- _Requirement_
The answer must consist of every line below containing "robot".

- _Data to use_

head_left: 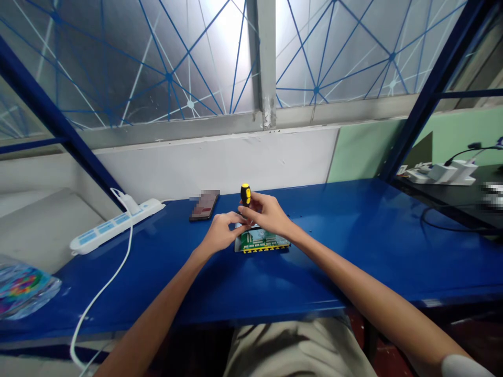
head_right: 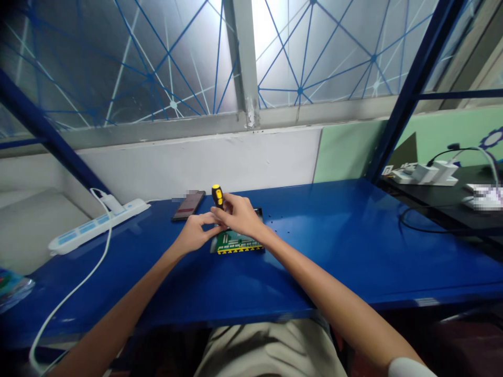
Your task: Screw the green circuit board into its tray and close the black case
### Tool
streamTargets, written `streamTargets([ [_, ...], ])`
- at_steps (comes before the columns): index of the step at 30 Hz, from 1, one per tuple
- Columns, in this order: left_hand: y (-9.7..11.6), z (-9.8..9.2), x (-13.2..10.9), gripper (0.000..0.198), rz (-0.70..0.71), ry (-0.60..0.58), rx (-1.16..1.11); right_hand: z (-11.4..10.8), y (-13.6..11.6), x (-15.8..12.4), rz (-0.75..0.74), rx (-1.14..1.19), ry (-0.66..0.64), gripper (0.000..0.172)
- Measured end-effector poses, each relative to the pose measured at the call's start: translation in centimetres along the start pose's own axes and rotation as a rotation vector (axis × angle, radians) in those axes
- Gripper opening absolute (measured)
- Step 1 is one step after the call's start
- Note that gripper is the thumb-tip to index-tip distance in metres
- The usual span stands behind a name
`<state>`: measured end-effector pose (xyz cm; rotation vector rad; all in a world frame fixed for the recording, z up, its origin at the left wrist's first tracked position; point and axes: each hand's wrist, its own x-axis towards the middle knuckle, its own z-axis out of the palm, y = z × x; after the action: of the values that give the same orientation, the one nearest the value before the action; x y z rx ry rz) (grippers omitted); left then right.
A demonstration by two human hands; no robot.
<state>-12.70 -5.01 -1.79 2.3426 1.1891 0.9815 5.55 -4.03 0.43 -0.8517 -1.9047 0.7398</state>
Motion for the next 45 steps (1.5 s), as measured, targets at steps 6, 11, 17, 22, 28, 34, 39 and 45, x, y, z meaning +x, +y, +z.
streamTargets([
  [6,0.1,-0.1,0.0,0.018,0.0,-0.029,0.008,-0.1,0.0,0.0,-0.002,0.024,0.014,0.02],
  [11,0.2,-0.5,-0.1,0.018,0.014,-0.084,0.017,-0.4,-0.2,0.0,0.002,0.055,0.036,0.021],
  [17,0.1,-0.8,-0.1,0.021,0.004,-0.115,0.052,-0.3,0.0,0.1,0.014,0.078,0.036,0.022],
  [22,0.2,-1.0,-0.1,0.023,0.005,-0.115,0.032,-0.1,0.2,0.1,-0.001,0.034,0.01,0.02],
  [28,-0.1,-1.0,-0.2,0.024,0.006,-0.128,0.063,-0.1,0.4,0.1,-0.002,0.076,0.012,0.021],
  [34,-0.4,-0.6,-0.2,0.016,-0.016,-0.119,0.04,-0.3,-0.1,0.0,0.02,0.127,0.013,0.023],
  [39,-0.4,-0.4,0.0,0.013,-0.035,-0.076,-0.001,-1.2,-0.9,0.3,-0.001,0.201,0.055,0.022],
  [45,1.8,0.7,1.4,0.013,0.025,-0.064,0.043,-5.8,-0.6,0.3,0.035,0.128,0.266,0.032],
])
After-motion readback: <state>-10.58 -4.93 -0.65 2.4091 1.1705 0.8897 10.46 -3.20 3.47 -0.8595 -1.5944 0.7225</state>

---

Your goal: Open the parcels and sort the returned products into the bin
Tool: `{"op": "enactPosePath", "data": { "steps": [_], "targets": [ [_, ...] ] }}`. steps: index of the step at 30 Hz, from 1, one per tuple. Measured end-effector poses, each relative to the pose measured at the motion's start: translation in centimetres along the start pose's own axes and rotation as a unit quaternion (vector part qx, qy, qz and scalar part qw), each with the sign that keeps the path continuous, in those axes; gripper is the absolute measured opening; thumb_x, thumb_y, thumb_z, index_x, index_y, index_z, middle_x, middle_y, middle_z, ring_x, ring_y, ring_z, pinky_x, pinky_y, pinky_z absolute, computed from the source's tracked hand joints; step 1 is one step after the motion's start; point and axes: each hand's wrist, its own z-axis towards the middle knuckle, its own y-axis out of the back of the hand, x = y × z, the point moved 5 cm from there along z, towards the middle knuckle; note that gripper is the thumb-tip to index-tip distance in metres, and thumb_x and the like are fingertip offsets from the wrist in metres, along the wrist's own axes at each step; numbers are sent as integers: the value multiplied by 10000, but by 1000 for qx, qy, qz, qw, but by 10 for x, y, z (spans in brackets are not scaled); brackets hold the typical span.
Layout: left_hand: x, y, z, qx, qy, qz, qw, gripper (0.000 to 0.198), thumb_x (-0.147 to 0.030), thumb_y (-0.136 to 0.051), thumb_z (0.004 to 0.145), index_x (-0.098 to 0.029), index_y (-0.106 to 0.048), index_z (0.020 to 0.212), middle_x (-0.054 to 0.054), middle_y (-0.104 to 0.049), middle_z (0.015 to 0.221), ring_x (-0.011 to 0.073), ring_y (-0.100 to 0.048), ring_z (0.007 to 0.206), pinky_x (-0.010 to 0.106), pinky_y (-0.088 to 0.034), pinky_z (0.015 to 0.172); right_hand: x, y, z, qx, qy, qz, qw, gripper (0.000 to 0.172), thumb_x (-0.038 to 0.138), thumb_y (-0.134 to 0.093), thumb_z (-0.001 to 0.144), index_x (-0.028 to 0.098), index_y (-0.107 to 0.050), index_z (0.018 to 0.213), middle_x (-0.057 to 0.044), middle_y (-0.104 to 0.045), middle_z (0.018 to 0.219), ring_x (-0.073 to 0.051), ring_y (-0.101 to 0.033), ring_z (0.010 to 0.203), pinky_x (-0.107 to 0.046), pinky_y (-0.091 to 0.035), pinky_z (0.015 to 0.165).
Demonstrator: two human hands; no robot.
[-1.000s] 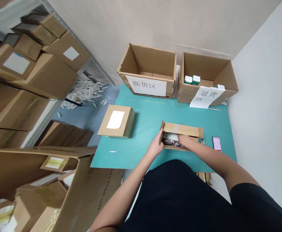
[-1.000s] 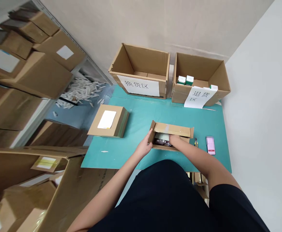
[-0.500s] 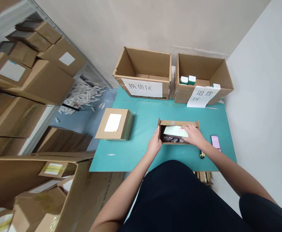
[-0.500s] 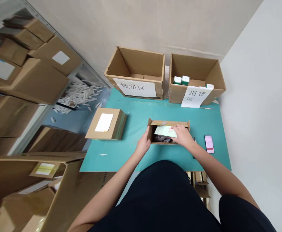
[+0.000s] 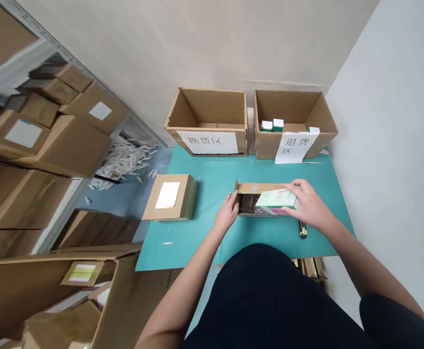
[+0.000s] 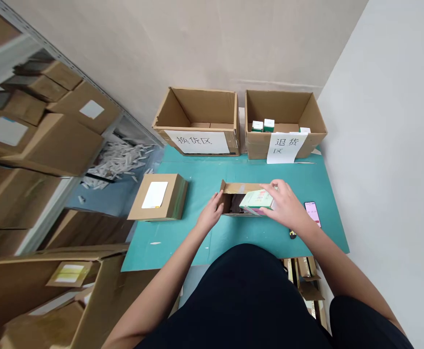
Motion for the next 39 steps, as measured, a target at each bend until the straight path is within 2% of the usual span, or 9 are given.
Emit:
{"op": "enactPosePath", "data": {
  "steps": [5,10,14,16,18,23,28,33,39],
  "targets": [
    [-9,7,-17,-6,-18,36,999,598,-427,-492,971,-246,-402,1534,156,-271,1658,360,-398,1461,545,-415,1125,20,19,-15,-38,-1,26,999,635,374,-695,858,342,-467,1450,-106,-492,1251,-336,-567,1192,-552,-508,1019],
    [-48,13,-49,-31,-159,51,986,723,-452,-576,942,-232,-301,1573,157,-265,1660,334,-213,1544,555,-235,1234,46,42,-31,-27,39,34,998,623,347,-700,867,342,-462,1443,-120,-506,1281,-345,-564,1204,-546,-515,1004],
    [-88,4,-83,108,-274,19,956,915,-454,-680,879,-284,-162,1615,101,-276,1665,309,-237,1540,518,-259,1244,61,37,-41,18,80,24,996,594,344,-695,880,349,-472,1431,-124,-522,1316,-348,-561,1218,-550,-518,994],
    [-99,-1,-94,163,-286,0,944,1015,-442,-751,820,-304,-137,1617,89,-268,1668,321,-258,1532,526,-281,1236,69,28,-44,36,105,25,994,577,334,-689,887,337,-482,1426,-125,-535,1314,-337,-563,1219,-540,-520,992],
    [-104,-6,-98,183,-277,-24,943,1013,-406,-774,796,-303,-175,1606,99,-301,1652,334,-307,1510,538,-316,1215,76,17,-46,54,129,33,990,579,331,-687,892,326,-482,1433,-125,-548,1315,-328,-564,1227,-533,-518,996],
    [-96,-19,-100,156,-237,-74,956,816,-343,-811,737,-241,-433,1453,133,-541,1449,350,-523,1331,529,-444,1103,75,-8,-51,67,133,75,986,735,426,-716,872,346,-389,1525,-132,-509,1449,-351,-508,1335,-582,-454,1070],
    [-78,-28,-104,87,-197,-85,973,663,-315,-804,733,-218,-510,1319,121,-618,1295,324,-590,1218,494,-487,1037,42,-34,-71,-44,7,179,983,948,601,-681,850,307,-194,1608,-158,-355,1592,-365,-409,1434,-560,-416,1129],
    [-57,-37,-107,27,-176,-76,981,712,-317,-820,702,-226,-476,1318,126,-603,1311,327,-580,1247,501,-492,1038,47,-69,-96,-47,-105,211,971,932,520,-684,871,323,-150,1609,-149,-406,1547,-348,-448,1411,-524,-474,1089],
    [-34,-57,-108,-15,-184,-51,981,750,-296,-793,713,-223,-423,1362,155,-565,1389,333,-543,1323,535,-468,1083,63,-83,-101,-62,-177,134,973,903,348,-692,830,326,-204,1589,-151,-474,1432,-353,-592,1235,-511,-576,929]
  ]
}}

- _Solution to this task_
A demonstration by two human hands; no robot.
Demonstrator: two human hands; no robot.

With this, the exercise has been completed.